Problem details:
Each line of the material must be repeated precisely, with the pictures left out.

Data extract:
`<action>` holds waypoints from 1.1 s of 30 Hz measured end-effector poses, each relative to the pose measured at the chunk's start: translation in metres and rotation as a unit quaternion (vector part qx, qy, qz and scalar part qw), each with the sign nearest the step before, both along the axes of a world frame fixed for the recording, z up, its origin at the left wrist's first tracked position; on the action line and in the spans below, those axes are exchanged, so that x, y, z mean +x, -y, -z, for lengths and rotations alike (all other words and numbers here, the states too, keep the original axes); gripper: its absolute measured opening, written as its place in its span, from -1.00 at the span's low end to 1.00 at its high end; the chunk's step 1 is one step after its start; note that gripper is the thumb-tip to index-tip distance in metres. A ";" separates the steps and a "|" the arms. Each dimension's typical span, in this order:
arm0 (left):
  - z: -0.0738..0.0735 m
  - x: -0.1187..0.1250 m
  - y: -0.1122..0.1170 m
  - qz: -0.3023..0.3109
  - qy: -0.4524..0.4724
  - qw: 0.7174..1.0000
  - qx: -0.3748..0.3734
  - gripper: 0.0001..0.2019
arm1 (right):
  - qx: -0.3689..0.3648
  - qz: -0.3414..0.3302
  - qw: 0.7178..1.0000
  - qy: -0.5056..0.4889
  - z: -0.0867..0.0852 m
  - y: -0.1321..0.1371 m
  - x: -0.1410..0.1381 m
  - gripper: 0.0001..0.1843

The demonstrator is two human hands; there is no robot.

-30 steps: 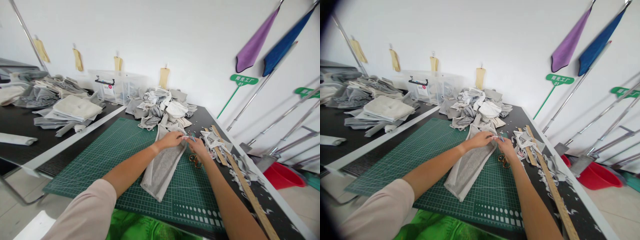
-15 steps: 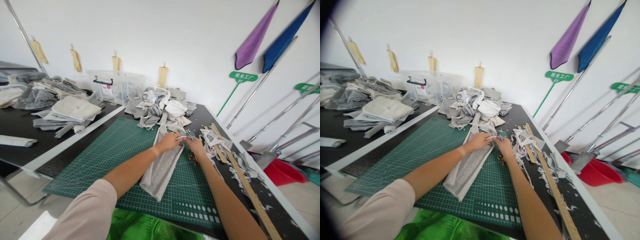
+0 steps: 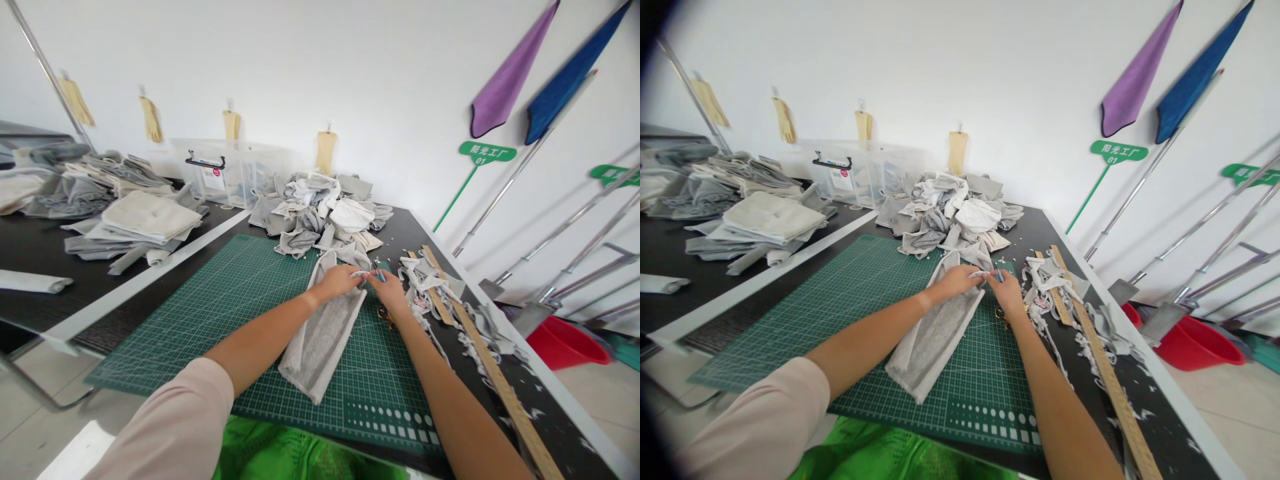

Written answer:
`<action>` holds waypoints from 1.1 s of 30 Hz measured end-effector poses, each relative to the pose measured at the chunk's start: translation in metres and rotation as a unit quaternion (vector part qx, qy, qz and scalar part qw), each with the sign nearest the step before, both along the axes of a world frame fixed for the recording, z up, its origin at the left wrist's first tracked position; on the action line and in the spans below, those axes are exchanged, so that x, y, z mean +x, -y, -z, for lengths and rotations alike (all other words and numbers here, the states too, keep the original axes); gripper: its absolute measured opening, written as its place in its span, from -1.00 at the span's low end to 1.00 at its high end; the chunk's step 1 is one step after its start; note that gripper is the thumb-tip to index-tip distance in metres. A ";" separates the steps and a "|" the arms. Each dimension's typical span, in this order:
arm0 (left):
  - z: -0.0738..0.0735 m
  - x: -0.1187..0.1250 m
  - y: -0.1122..0.1170 m
  - qz: -0.3023..0.3109
  - qy: -0.4524..0.4724
  - qw: 0.7174..1.0000
  - qx: -0.3748..0.3734
  - gripper: 0.0001..0.2019
arm1 (right):
  - qx: -0.3689..0.3648
  - qz: -0.3414..0.3302
  - qw: 0.7178..1.0000
  - qy: -0.5056..0.4889
  - z: -0.0867..0.0852 m
  - y: -0.1321..0.1371 m
  - x: -0.1410..0.1381 m
  - gripper: 0.0001..0.1843

The demonstrator is two human hands; there is no robot.

-30 steps: 
-15 steps: 
+0 steps: 

No further output remains for this exercise.